● Task requirements: Give the listing below again exactly, but without any of its pictures.
::: Given information
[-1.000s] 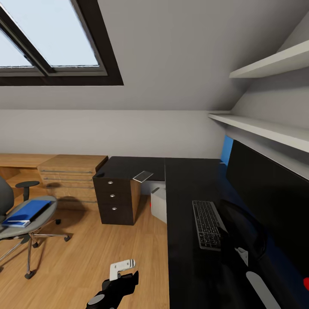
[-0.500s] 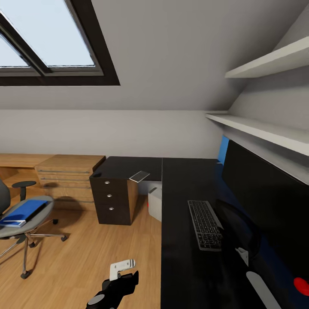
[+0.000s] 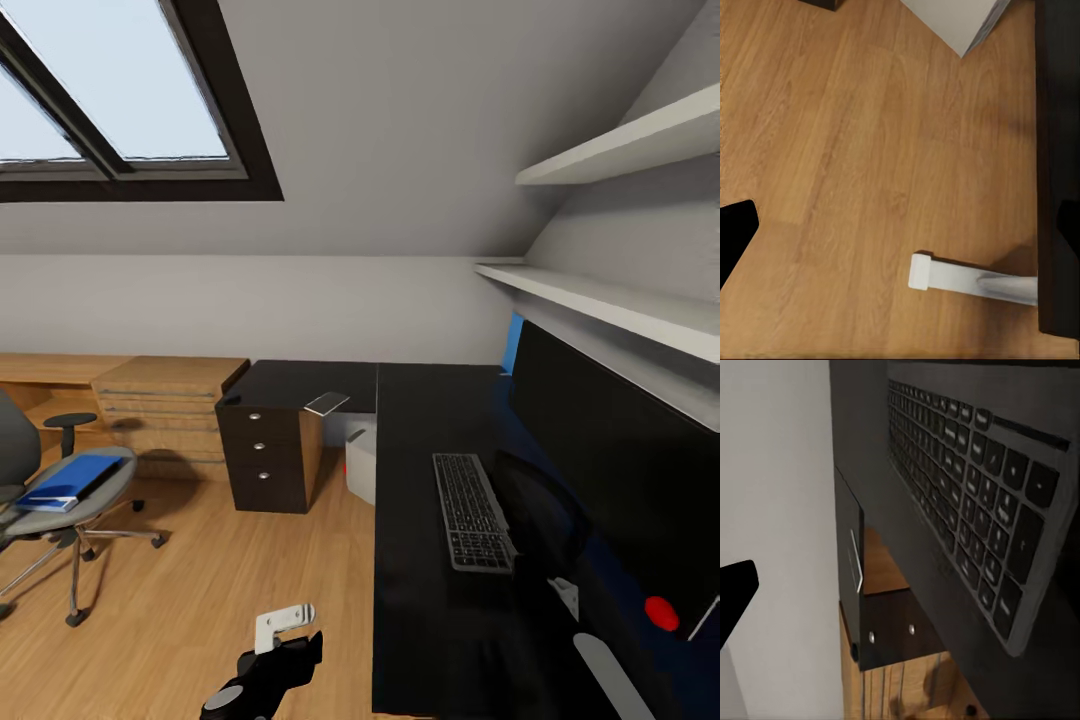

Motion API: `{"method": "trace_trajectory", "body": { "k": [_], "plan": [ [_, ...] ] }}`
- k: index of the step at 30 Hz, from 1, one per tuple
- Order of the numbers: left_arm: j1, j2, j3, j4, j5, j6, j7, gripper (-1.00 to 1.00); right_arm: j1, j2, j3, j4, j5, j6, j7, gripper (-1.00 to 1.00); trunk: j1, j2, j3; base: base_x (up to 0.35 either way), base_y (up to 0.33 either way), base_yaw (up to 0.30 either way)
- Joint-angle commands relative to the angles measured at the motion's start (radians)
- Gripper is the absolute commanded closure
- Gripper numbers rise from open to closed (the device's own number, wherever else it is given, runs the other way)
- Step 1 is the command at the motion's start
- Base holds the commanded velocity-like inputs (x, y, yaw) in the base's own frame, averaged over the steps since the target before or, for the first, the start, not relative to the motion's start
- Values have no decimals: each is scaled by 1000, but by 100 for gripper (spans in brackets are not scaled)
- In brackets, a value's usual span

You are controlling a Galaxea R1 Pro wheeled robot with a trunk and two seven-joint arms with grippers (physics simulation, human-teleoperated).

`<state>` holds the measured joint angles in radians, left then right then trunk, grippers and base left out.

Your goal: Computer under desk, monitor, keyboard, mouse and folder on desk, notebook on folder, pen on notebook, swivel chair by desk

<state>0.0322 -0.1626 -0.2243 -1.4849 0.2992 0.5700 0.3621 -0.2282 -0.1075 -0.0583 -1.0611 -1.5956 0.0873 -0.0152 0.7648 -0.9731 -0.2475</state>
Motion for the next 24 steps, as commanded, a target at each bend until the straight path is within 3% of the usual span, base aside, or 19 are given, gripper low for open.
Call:
{"method": "trace_trajectory", "body": {
  "k": [1,13,18,24],
  "plan": [
    [0,0,0,-2,11,2,9,-100,0,0,-2,0,-8,5,-2,-100,0,-1,-1,-333,0,0],
    [0,2,9,1,11,3,9,-100,0,0,1,28,-7,5,-3,-100,0,-1,-1,-335,0,0],
    [0,2,40,24,10,4,9,-100,0,2,8,31,-6,6,-5,-100,0,-1,-1,-336,0,0],
    [-1,4,73,35,9,6,10,-100,-1,8,91,71,0,0,-49,-100,0,-1,-1,-336,0,0]
  ]
}}
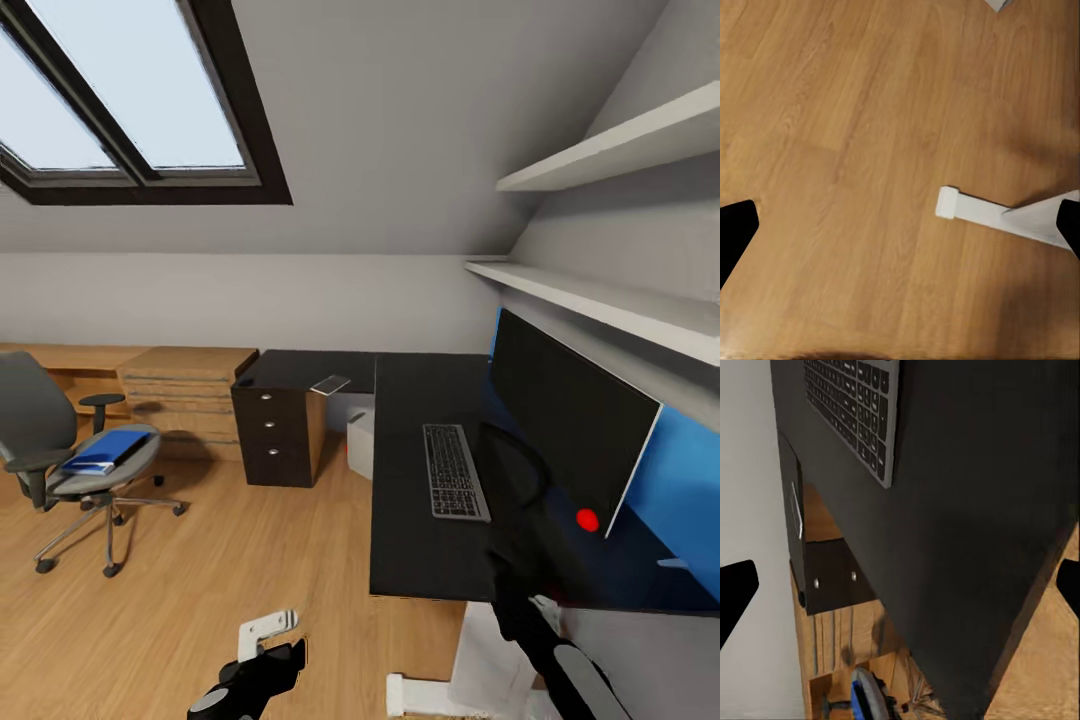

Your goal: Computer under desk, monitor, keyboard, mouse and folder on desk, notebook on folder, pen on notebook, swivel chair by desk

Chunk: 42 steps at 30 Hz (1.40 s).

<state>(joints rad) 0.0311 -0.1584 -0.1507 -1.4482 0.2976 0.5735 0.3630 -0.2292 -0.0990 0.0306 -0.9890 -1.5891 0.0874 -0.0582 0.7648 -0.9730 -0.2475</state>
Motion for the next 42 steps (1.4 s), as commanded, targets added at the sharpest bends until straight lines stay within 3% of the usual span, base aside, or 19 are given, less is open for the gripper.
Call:
{"method": "trace_trajectory", "body": {
  "k": [1,2,5,7,8,10,13,17,22,27,29,33,38,42],
  "plan": [
    [0,0,8,-1,11,3,9,-100,-2,0,25,10,2,-6,-15,-100,0,-1,-1,-336,0,0],
    [0,0,12,0,11,3,9,-100,-2,1,36,17,10,-11,-18,-100,0,-1,-1,-336,0,0],
    [0,1,28,20,11,4,8,-100,-3,-1,100,65,84,-63,-23,-100,0,-1,-1,-336,0,0],
    [0,3,38,62,11,2,7,-100,-4,-2,153,113,168,-109,-24,-100,0,-1,-1,-336,11,0],
    [0,7,45,102,10,1,7,-100,-4,-2,191,155,238,-146,-24,-100,0,-1,-1,-332,59,0],
    [0,10,49,140,9,0,6,-100,-4,-2,230,202,316,-188,-24,-100,0,-1,-1,-322,97,0],
    [0,17,55,195,7,-3,5,-100,-4,0,305,350,541,-341,-26,-100,0,-1,-1,-249,204,0],
    [0,38,62,233,10,-5,5,-100,-4,29,325,482,671,-462,-26,-100,0,-1,-1,-159,278,0],
    [0,76,64,331,10,-51,3,-100,-4,49,329,612,718,-526,-26,-100,0,-1,-1,-53,314,0],
    [0,89,58,457,3,-297,3,-100,-4,69,354,667,744,-538,-22,-100,0,-1,-1,84,325,0],
    [0,90,56,476,1,-350,3,-100,-4,86,388,696,780,-540,-21,-100,0,-1,-1,144,321,0],
    [0,91,56,488,2,-378,5,-100,-4,100,446,725,850,-541,-22,-100,0,-1,-1,153,320,0],
    [0,91,56,502,2,-388,6,-100,-4,108,467,733,879,-544,-23,-100,0,-1,-1,158,320,0],
    [0,89,56,519,1,-394,9,-100,-4,130,473,737,888,-544,-22,-100,0,-1,-1,159,319,0]
  ]
}}
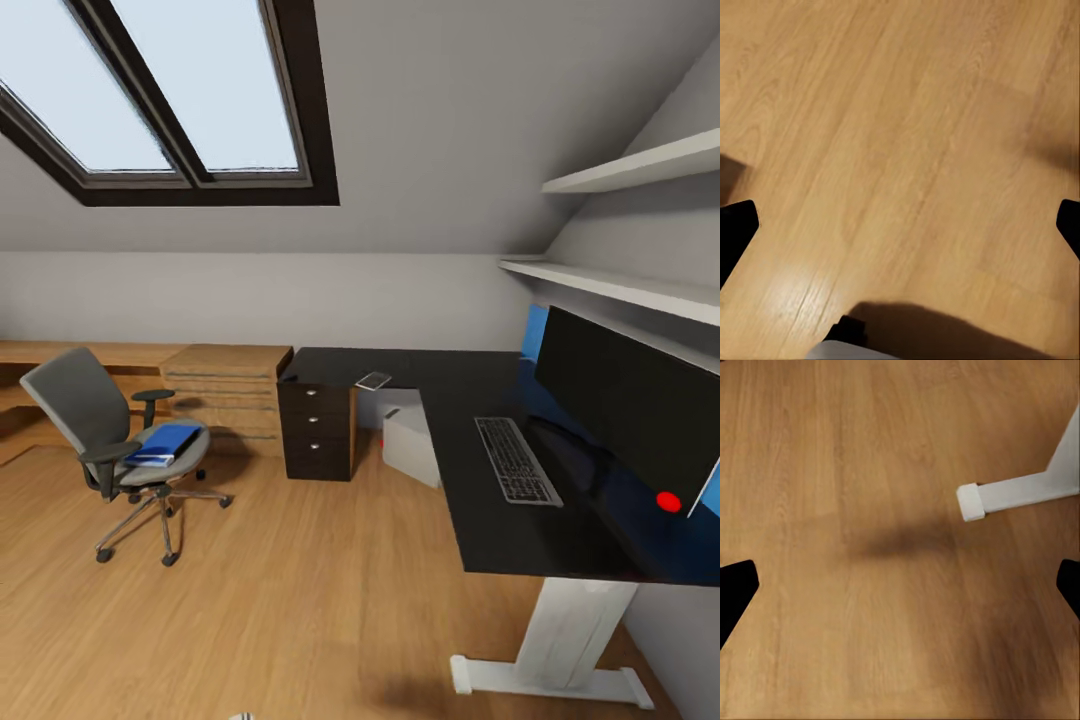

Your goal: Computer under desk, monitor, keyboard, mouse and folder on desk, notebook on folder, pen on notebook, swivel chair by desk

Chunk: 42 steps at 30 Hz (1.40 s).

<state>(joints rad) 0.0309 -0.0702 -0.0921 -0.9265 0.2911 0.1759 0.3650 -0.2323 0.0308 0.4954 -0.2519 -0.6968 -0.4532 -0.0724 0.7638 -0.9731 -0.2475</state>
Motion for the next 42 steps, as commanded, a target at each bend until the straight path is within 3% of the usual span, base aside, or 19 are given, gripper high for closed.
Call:
{"method": "trace_trajectory", "body": {
  "k": [1,20,42],
  "plan": [
    [0,0,-3,-1,8,3,7,-100,-1,2,9,1,-3,-4,-8,-100,0,-1,-1,159,319,0],
    [0,1,-3,4,10,2,9,-100,-1,10,8,2,0,-19,-8,-100,0,-1,-6,220,259,97],
    [0,-1,-3,20,8,2,8,-100,-1,10,10,24,0,-45,-9,-100,0,-1,-6,332,32,0]
  ]
}}
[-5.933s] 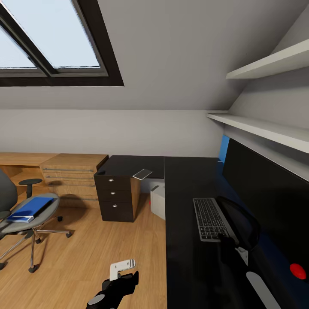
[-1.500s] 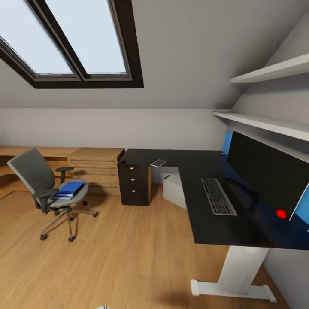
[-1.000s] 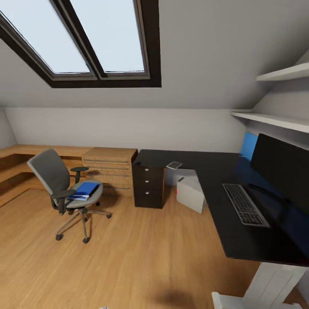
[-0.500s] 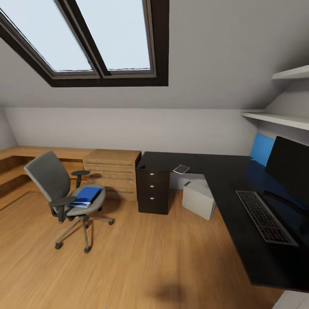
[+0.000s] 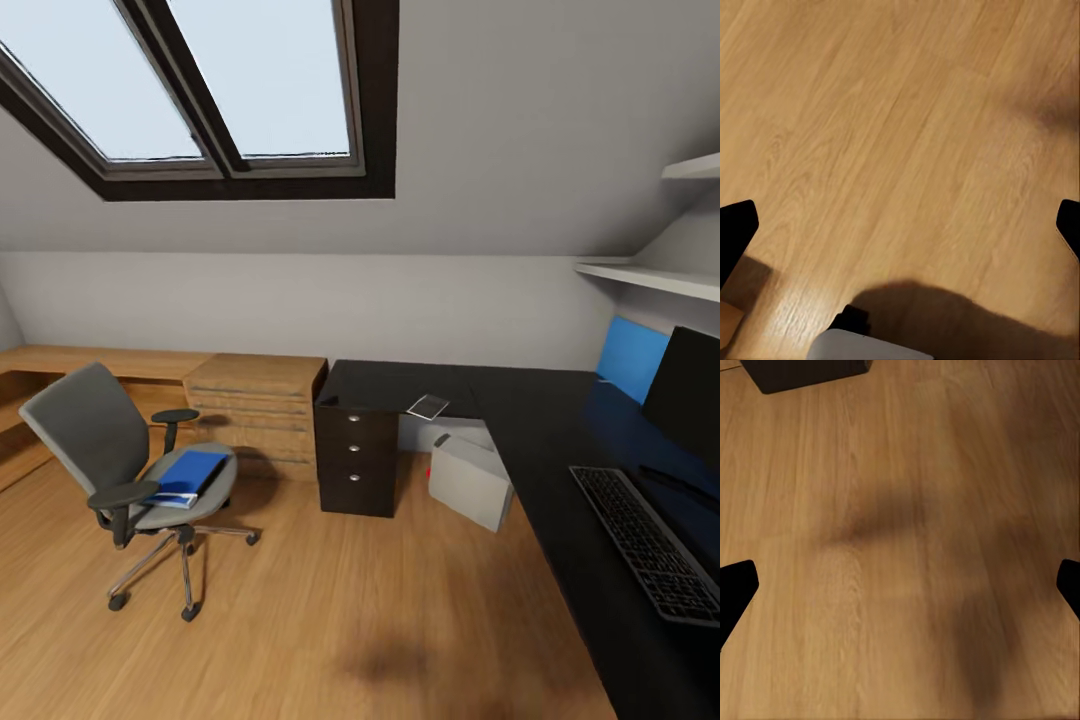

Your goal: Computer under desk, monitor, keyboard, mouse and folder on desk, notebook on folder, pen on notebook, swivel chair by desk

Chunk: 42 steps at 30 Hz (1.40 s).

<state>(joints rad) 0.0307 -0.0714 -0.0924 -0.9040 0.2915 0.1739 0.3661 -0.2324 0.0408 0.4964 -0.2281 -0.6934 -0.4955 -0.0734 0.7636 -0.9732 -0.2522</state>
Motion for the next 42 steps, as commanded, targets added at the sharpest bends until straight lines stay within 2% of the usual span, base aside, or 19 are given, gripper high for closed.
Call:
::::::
● Response to this exercise:
[-1.000s] 
[-0.500s] 
[+0.000s] 

Motion API: `{"method": "trace_trajectory", "body": { "k": [_], "plan": [ [_, ...] ] }}`
- k: index of the step at 30 Hz, from 1, one per tuple
- Order of the numbers: left_arm: j1, j2, j3, j4, j5, j6, j7, gripper (-1.00 to 1.00); right_arm: j1, j2, j3, j4, j5, j6, j7, gripper (-1.00 to 1.00); trunk: j1, j2, j3; base: base_x (up to 0.35 either way), base_y (up to 0.33 either way), base_yaw (up to 0.30 either way)
- Joint-angle commands relative to the angles measured at the motion's start (radians)
- Gripper is the absolute commanded closure
- Gripper numbers rise from open to closed (the device's own number, wherever else it is given, runs the other way)
- Step 1 is the command at the motion's start
- Base holds the commanded velocity-like inputs (x, y, yaw) in the base's own frame, averaged over the steps since the target before or, for the first, the start, not relative to the motion's start
- Values have no decimals: each is scaled by 1000, but by 100 for gripper (spans in brackets are not scaled)
- In brackets, a value's usual span

You are controlling a Galaxea R1 Pro wheeled robot with a trunk and two seven-joint arms with grippers (physics simulation, human-teleoperated).

`<state>` holds the measured joint angles in radians, left then right then trunk, grippers and base left out.

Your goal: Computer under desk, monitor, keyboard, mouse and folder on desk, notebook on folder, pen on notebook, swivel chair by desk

<state>0.0322 -0.1626 -0.2243 -1.4849 0.2992 0.5700 0.3621 -0.2282 -0.1075 -0.0583 -1.0611 -1.5956 0.0873 -0.0152 0.7648 -0.9731 -0.2475</state>
Motion for the next 24 steps, as commanded, a target at each bend until the straight path is within 3% of the usual span, base aside, or 19 are given, gripper low for open.
Call:
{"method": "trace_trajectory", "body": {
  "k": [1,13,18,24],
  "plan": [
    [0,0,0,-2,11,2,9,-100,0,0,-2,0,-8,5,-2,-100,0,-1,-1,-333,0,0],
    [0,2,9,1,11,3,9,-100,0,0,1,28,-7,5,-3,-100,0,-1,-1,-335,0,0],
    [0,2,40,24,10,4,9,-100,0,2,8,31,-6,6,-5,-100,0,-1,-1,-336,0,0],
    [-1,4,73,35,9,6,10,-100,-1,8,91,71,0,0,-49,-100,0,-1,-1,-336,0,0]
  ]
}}

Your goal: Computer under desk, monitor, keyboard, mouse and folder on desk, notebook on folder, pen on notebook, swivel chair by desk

Chunk: 42 steps at 30 Hz (1.40 s).

<state>(joints rad) 0.0311 -0.1584 -0.1507 -1.4482 0.2976 0.5735 0.3630 -0.2292 -0.0990 0.0306 -0.9890 -1.5891 0.0874 -0.0582 0.7648 -0.9730 -0.2475</state>
Motion for the next 42 steps (1.4 s), as commanded, targets added at the sharpest bends until straight lines stay within 3% of the usual span, base aside, or 19 are given, less is open for the gripper.
Call:
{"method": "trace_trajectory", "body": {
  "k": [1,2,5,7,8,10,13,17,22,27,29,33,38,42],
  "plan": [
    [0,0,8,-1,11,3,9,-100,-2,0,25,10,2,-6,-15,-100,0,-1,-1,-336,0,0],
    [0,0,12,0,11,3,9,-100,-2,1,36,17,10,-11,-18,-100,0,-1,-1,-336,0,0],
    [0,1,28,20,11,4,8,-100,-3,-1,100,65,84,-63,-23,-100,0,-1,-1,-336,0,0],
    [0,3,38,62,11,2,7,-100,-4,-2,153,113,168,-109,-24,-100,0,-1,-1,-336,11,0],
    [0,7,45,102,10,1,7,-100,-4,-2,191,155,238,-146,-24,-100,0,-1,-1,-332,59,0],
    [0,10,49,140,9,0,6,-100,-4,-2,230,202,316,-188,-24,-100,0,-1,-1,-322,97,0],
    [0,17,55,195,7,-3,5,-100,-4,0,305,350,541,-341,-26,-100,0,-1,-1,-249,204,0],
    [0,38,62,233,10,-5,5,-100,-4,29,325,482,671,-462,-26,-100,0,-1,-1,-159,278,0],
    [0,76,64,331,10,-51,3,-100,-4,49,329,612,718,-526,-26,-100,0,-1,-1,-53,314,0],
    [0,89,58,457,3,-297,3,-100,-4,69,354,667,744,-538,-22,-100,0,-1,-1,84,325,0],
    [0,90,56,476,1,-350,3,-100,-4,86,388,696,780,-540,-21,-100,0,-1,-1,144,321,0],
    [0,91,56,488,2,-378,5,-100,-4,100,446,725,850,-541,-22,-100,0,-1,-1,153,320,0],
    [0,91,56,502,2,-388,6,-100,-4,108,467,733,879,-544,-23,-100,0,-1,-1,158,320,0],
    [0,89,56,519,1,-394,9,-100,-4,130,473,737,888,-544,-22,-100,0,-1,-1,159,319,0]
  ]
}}

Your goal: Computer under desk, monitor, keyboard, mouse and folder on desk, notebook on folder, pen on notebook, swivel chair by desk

Chunk: 42 steps at 30 Hz (1.40 s).

<state>(joints rad) 0.0309 -0.0702 -0.0921 -0.9265 0.2911 0.1759 0.3650 -0.2323 0.0308 0.4954 -0.2519 -0.6968 -0.4532 -0.0724 0.7638 -0.9731 -0.2475</state>
Motion for the next 42 steps, as commanded, a target at each bend until the straight path is within 3% of the usual span, base aside, or 19 are given, gripper high for closed.
Call:
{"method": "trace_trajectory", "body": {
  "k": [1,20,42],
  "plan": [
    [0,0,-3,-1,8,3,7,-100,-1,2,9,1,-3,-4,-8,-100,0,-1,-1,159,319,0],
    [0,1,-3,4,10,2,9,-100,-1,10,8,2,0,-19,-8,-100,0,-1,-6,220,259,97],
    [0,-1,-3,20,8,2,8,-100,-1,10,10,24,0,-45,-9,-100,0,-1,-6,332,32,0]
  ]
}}
[-5.933s] 
[-1.500s] 
[-1.000s] 
[-0.500s] 
[+0.000s] 

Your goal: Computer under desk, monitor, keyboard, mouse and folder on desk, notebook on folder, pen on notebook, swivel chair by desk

Chunk: 42 steps at 30 Hz (1.40 s).

<state>(joints rad) 0.0307 -0.0714 -0.0924 -0.9040 0.2915 0.1739 0.3661 -0.2324 0.0408 0.4964 -0.2281 -0.6934 -0.4955 -0.0734 0.7636 -0.9732 -0.2522</state>
Motion for the next 42 steps, as commanded, targets added at the sharpest bends until straight lines stay within 2% of the usual span, base aside, or 19 are given, gripper high for closed.
Call:

What the exercise asked for is now complete.